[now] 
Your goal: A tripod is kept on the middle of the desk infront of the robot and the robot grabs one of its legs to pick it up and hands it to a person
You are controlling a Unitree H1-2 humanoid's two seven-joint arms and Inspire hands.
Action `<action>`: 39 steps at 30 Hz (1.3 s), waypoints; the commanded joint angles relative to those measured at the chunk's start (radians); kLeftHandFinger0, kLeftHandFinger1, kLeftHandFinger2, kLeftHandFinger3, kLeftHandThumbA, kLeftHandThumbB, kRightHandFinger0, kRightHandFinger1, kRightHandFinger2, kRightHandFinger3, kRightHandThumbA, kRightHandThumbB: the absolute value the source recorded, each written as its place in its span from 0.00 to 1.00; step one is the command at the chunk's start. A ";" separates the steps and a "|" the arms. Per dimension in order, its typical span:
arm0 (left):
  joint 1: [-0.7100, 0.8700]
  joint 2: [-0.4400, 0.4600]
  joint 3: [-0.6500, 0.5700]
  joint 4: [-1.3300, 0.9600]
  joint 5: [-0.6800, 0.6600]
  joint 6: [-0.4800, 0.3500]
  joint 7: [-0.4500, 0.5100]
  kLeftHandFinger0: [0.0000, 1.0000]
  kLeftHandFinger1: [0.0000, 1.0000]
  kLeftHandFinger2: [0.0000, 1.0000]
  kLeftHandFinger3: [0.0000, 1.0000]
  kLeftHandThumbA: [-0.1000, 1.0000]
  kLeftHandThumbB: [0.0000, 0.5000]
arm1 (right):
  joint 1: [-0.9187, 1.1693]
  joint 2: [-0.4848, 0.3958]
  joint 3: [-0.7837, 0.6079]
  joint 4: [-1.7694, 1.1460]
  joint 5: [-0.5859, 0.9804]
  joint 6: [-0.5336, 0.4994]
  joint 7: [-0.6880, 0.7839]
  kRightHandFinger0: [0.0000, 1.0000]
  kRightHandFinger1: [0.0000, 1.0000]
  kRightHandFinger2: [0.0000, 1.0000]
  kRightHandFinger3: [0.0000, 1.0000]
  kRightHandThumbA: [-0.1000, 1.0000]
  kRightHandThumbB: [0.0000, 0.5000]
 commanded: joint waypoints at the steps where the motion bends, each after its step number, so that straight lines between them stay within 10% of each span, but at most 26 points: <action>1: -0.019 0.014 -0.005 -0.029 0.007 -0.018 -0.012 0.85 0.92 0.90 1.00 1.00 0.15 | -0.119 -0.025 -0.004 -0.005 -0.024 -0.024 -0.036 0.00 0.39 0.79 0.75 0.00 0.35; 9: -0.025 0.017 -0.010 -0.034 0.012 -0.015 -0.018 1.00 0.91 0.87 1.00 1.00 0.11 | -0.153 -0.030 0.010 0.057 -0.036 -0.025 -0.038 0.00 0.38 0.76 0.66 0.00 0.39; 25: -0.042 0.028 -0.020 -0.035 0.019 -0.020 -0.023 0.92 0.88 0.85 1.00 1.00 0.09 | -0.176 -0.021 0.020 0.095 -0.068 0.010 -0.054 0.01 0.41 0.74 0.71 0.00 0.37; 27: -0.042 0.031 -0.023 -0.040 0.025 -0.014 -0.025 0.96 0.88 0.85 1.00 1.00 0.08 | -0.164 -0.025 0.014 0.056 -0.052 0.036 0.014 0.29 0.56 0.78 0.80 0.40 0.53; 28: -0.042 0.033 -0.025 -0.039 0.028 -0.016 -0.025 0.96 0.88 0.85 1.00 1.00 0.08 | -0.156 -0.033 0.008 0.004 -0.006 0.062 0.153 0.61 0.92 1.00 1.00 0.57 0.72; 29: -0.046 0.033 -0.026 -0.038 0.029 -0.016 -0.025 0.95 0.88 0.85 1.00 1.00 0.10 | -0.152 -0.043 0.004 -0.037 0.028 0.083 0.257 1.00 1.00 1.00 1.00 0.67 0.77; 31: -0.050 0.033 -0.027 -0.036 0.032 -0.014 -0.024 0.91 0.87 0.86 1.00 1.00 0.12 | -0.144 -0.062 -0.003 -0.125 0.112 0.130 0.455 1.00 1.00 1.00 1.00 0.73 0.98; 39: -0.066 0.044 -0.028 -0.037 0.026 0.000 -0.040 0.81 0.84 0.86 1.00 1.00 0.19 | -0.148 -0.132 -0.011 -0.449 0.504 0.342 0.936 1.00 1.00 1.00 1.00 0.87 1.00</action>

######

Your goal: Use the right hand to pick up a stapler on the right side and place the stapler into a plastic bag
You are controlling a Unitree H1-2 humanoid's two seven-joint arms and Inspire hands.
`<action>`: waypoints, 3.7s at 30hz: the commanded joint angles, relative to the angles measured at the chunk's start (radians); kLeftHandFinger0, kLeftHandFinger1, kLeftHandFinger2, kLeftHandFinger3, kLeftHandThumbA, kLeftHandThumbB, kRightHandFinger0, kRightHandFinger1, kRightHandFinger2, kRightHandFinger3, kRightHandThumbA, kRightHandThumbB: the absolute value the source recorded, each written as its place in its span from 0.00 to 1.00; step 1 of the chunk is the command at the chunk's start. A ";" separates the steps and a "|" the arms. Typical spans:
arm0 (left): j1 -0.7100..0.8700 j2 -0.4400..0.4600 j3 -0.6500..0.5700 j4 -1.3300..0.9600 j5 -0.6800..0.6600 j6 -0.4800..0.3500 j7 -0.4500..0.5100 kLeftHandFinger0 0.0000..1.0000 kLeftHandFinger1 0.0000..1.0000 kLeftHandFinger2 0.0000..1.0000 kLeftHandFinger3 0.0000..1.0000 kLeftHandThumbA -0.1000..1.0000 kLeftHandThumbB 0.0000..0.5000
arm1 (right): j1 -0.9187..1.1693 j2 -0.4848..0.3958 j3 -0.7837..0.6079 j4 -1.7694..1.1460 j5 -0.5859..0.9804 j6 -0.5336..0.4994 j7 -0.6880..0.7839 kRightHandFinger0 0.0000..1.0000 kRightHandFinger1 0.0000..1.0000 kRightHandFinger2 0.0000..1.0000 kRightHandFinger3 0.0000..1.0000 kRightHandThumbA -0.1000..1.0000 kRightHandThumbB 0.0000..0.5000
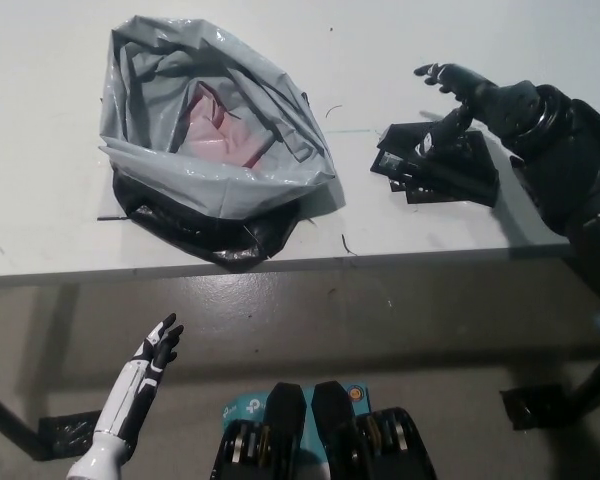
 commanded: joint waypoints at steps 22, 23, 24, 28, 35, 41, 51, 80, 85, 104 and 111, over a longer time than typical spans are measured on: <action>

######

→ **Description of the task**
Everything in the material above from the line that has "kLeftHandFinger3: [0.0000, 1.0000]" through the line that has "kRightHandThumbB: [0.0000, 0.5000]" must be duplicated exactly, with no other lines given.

→ **Answer area**
  kLeftHandFinger3: [0.0000, 1.0000]
  kLeftHandThumbA: [-0.1000, 1.0000]
  kLeftHandThumbB: [0.0000, 0.5000]
arm1 (right):
  joint 1: [-0.9187, 1.1693]
  joint 2: [-0.4848, 0.3958]
  joint 3: [-0.7837, 0.6079]
  joint 4: [-1.7694, 1.1460]
  joint 5: [-0.5859, 0.9804]
  joint 6: [-0.5336, 0.4994]
  joint 7: [-0.6880, 0.7839]
  kRightHandFinger0: [0.0000, 1.0000]
  kRightHandFinger1: [0.0000, 1.0000]
  kRightHandFinger2: [0.0000, 1.0000]
  kRightHandFinger3: [0.0000, 1.0000]
  kRightHandThumbA: [-0.1000, 1.0000]
  kRightHandThumbB: [0.0000, 0.5000]

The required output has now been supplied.